With all the technology available to us today, it is easy to keep adding and adding to what we do in worship each Sunday. All of the sudden, a 5-piece band is no longer enough so we add backing tracks...and then another keyboard player...and the vicious cycle begins.
Do I have anything against backing tracks? No. I think they are great, especially for churches that struggle to assemble a full band.
The problem comes when we start adding stuff because everyone else is doing it. Then, at some point down the road, you end up frustrated and burned out because you can't keep up with it all.
As worship leaders, it is important that we take time on a regular basis to evaluate what we are doing. We should be asking ourselves questions, such as:
Several years ago, I let myself come to the point of complete burnout. Completing my weekly tasks for the church became a hassle and I was just ready to give it up.
Just like yesterday, I can remember sitting in my church office with my head on my desk wishing the work would complete itself. Then, that still small voice spoke up inside me and said, "Make a list of everything you are doing for the church." I was pretty excited to do this, because I knew it would be impressive (hence the first problem at hand...).
So, I jotted down about 20 things, including: leading worship, preparing budgets, updating the website, etc. Considering we were a small church, I had my hand in a little bit of everything.
Then, the Holy Spirit said, "Now, mark off everything on the list that could be eliminated or someone else in the church could do." This left about 3 things. Now, I knew it was time to delegate everything else and focus on the three.
It is time to find the things that bear little to no fruit in your life and kick them to the curb. It is time to delegate the things that someone else could do better than you.

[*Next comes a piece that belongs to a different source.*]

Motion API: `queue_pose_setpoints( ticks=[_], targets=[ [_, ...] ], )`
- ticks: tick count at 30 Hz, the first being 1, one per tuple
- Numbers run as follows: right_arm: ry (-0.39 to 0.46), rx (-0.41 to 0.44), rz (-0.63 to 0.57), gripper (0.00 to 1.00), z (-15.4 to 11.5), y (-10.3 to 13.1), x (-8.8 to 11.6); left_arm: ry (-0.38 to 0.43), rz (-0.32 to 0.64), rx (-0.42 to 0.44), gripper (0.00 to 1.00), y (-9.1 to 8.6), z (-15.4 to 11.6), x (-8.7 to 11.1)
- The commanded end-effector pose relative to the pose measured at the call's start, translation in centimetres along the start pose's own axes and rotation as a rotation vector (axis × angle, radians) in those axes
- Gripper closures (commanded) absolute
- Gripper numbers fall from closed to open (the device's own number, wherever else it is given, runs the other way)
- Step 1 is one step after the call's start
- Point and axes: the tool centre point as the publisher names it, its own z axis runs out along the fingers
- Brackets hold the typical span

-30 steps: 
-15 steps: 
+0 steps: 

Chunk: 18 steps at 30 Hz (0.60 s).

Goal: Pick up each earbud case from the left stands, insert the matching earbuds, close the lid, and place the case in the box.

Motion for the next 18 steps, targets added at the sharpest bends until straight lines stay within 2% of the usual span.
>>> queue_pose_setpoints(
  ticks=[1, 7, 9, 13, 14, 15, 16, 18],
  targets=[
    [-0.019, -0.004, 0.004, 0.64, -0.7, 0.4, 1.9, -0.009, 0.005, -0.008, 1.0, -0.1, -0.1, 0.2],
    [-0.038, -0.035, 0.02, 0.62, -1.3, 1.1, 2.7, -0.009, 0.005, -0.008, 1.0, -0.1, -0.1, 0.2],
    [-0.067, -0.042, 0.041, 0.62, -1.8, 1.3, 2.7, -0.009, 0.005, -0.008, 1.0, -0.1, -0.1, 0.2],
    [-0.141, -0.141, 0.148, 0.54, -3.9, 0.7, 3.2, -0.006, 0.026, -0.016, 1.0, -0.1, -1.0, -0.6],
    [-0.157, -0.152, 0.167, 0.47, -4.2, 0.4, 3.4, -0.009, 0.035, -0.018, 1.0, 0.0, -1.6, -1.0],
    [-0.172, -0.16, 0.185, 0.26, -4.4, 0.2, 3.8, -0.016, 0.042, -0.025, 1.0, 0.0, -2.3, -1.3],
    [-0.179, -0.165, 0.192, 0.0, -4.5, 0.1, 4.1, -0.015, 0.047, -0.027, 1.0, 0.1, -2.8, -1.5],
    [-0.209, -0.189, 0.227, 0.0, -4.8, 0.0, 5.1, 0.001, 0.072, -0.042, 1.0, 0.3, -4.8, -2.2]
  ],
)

Why? It is simple. Delegating allows others to serve in their gift. If you are hogging all the tasks, you are stealing their blessing!
So, should you add backing tracks or more musicians to your team? There is really no right or wrong answer. I would suggest giving it a try. If it makes worship more effective and efficient, stick with it. If it becomes a burden, get rid of it.
Bottom line, don't get caught up in feeling like you have to follow the masses. Let God lead you in your own unique call for your church. We are all different for a reason!
Kade, I'd like to see your list and what you ultimately determined was essential, and then how you went about delegating other tasks to volunteers or other paid staff members.
Thanks for the comment, Heather. It was several years back that I made the list and don't quite remember everything that was on it. However, most of what I was doing was essential to the operation of the church, so it was mainly a matter of delegating. I simply sought out those that I thought would be a good fit for the job and asked if they were willing to give it a shot. Then, I did some training and reevaluating down the line. If it turned out to be a bad fit, they knew it just as well as I did, so I would just seek out someone else and go from there. Hope this helps.
Right on man. "Let God lead you in your own unique call for your church." That is the key. If Jesus is kept the focus of worship, it will a lot easier to know what you should or shouldn't add to your environment.
Excellent advice! Thank you and God bless you!
Spot on Kade! Thanks so much for articulating!
Yes this is so true. A leader delegates just iike Jesus who trained His disciples to do work for His kingdom.